Dataset entries:
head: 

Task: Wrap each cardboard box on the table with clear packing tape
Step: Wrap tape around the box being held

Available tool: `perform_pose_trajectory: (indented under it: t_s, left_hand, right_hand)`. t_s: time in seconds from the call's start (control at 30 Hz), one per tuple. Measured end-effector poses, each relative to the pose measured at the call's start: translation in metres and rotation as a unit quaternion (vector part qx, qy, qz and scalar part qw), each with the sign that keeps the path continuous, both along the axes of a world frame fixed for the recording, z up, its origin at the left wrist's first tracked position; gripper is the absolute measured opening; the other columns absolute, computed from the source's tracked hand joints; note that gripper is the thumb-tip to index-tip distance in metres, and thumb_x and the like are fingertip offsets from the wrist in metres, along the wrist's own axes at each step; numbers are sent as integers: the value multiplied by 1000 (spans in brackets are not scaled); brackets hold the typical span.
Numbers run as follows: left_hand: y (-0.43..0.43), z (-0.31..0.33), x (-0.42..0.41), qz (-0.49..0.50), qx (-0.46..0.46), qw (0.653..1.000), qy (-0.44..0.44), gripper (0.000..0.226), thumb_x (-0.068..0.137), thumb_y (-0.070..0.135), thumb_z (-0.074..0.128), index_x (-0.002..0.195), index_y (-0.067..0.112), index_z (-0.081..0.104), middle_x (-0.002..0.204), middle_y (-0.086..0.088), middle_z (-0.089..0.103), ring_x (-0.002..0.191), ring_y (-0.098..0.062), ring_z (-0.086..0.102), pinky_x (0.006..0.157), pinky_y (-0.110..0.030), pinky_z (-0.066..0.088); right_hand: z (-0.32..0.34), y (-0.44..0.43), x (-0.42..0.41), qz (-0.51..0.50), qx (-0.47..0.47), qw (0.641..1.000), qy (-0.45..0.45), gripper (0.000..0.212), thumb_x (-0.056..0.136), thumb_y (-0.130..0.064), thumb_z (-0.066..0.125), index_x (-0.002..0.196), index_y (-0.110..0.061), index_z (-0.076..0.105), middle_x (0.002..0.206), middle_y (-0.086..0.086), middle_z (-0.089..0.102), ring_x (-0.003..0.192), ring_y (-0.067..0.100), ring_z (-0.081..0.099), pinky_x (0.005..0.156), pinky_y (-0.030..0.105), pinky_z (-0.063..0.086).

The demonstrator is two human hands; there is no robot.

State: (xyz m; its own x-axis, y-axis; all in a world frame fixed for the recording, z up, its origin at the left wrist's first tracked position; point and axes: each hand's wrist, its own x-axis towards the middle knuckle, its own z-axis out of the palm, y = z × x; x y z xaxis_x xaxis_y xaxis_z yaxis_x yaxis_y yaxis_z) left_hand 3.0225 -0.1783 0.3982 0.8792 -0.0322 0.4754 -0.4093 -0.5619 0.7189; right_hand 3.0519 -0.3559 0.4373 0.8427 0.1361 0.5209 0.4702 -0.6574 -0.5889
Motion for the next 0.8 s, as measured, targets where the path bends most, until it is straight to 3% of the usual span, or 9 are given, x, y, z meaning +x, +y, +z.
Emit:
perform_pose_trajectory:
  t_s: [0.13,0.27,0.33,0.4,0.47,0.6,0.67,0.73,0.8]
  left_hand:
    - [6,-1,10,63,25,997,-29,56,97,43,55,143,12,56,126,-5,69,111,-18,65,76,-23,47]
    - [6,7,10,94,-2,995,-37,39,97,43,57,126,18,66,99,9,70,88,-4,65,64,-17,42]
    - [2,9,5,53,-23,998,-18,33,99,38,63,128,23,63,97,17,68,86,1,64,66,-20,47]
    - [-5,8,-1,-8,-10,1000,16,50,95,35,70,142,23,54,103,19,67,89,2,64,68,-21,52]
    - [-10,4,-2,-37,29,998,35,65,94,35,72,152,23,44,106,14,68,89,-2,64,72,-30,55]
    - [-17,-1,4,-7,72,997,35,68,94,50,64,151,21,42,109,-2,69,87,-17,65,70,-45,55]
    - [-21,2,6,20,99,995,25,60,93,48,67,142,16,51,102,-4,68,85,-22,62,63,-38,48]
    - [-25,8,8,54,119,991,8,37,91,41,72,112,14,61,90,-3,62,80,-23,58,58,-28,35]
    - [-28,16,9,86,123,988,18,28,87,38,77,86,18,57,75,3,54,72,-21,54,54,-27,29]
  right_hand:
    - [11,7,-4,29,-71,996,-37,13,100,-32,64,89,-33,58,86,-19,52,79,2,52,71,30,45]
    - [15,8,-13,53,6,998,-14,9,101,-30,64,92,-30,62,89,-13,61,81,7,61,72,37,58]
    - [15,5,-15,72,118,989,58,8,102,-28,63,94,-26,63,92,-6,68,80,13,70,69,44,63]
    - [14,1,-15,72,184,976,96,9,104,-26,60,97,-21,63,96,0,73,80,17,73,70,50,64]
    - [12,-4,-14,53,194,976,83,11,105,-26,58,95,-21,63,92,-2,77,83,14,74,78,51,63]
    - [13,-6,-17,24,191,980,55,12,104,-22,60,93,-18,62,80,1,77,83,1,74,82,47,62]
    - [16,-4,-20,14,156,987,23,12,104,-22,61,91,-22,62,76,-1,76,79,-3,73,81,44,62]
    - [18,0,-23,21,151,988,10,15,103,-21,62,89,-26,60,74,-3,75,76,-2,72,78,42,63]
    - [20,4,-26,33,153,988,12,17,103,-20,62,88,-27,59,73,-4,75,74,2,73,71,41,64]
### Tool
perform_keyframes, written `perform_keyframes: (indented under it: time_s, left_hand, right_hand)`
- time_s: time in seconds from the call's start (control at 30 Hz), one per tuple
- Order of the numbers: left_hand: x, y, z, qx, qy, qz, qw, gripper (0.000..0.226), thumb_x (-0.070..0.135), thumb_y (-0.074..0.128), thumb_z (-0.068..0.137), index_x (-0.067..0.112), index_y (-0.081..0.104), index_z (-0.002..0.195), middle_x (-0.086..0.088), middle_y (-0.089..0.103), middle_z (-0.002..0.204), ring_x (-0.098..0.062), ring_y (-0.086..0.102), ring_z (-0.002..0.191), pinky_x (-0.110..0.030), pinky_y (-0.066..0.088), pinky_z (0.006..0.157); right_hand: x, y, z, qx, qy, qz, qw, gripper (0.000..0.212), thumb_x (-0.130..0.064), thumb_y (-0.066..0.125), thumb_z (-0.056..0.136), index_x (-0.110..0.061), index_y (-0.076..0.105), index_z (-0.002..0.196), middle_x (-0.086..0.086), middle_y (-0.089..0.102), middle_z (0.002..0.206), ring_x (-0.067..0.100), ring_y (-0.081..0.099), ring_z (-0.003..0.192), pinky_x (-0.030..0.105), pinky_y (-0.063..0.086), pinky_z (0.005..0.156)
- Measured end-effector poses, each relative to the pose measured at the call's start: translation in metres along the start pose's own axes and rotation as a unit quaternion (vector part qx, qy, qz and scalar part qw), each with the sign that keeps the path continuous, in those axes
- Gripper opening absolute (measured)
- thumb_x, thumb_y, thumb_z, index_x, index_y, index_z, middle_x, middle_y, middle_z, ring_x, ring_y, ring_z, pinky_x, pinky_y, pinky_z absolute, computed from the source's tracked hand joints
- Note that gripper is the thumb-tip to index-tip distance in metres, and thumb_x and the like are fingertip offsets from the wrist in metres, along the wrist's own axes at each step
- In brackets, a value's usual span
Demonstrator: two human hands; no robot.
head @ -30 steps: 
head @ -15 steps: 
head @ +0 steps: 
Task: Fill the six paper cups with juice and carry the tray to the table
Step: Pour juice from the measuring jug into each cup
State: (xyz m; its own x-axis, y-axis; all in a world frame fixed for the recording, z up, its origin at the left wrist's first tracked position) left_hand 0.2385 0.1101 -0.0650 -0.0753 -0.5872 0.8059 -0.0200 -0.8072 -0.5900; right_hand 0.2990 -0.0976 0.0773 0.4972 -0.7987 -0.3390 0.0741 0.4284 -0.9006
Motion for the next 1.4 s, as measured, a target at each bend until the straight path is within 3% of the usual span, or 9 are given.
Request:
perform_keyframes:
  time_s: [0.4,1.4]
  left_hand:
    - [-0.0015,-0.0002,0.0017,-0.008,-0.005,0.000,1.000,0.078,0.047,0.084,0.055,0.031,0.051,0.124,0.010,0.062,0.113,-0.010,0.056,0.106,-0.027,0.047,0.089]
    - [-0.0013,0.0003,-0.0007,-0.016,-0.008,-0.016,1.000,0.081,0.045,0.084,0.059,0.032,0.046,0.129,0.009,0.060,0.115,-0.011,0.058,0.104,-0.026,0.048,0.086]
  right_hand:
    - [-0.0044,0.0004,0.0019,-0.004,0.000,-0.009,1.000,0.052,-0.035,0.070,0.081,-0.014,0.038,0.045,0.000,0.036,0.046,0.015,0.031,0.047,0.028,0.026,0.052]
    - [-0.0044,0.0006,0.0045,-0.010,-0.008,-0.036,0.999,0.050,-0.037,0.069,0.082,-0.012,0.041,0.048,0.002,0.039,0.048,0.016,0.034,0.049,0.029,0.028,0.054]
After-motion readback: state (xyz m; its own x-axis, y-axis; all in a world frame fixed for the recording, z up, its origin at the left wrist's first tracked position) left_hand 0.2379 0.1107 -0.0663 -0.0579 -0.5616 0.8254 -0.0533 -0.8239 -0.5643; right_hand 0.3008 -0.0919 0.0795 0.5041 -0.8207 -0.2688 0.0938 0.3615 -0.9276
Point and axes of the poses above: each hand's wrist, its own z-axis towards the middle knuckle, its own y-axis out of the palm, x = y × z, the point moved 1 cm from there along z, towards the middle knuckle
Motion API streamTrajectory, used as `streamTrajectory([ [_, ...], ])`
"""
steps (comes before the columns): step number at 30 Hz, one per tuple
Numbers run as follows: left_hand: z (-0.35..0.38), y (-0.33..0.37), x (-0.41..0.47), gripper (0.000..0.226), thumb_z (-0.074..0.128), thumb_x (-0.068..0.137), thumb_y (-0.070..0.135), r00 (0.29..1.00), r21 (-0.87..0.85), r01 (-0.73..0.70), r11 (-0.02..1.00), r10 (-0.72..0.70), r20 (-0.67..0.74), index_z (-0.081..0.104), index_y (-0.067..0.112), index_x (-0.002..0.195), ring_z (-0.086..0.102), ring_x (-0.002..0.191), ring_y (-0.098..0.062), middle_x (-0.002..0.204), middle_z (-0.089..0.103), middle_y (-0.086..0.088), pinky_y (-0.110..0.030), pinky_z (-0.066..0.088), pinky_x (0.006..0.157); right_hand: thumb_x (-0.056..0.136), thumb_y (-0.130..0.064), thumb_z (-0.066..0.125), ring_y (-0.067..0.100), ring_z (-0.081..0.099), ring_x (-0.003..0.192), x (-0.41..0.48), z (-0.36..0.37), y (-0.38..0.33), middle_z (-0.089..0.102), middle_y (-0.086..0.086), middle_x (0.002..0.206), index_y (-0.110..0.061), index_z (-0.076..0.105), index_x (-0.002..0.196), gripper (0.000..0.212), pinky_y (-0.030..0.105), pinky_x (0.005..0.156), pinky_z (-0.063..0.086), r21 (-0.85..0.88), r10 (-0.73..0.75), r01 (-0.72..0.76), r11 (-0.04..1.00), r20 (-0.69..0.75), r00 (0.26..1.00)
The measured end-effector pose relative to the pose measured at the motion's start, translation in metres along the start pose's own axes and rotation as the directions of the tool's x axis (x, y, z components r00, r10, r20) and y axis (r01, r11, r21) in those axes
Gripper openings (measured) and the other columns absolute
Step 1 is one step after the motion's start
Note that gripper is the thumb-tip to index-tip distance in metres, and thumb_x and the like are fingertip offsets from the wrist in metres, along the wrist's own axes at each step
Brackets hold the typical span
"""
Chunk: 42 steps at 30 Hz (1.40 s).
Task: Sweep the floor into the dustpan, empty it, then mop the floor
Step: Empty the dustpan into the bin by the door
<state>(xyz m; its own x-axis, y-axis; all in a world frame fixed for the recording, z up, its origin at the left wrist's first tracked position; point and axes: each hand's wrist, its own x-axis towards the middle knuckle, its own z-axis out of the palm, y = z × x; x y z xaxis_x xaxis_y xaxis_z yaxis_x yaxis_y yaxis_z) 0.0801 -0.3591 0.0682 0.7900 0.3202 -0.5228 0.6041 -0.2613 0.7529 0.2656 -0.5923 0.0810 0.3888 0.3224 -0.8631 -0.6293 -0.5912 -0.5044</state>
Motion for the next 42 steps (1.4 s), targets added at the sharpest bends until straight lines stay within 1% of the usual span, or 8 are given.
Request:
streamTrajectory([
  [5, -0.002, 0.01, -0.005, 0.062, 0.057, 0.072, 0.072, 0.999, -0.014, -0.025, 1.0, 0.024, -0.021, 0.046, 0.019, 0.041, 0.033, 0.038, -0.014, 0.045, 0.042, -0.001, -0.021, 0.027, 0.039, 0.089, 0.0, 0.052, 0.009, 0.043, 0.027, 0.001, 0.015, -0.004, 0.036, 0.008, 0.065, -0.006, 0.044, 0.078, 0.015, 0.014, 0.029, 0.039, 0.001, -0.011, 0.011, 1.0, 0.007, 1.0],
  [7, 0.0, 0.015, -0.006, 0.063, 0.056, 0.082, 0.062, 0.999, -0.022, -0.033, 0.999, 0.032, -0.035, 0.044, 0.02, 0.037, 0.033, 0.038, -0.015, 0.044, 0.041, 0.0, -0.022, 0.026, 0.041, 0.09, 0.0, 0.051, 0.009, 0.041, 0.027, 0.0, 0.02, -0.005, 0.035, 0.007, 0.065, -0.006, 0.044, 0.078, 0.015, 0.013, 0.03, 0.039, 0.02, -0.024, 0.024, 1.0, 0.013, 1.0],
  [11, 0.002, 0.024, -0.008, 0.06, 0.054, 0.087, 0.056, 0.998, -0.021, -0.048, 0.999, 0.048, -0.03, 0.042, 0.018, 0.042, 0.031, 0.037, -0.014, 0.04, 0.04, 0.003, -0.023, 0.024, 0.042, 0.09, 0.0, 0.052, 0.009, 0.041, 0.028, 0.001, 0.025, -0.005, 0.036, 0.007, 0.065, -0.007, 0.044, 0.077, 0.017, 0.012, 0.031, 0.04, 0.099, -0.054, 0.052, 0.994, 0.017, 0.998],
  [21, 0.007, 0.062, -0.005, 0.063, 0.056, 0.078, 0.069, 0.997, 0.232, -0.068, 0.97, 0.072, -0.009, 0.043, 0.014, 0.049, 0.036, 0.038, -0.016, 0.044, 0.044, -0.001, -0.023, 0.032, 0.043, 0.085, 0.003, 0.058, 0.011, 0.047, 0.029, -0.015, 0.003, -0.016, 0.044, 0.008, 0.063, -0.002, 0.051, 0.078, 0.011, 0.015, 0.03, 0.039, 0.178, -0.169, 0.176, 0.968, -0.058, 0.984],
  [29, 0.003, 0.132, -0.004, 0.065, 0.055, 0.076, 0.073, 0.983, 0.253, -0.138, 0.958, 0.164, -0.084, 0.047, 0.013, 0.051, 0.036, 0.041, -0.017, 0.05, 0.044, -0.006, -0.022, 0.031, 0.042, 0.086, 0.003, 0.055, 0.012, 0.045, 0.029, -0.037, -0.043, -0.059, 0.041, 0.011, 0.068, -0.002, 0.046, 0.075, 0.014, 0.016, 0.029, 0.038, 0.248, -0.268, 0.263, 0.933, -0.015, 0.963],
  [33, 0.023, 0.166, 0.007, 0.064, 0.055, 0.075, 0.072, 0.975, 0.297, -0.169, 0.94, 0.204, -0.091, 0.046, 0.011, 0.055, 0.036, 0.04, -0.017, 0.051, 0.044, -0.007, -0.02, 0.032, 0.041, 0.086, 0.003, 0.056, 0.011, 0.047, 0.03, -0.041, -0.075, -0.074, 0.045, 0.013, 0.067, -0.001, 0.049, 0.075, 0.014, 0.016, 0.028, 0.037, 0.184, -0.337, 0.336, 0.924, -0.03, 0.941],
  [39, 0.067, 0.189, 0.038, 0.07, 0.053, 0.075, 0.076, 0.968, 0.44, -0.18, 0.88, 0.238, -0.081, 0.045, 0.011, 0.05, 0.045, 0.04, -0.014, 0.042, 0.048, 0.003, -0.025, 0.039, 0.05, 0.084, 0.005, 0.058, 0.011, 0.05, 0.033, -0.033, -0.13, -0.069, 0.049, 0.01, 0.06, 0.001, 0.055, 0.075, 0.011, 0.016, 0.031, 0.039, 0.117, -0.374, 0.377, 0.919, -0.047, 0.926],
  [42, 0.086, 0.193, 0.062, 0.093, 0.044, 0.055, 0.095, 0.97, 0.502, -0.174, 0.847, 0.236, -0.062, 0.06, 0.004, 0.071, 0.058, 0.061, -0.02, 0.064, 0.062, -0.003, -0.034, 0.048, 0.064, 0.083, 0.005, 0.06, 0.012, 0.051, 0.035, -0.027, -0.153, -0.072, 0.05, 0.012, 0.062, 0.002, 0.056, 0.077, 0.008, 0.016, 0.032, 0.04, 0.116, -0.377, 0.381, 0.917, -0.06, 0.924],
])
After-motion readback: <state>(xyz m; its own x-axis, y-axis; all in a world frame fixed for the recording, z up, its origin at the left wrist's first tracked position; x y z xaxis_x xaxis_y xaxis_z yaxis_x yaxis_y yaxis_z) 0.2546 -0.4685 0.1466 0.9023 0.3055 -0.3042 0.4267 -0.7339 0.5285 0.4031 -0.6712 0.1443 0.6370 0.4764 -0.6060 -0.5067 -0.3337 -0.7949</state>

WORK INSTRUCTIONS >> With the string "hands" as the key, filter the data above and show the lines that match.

SOLUTION TO THE PROBLEM >>
The demonstrator is two human hands; there is no robot.
Demonstrator: two human hands; no robot.

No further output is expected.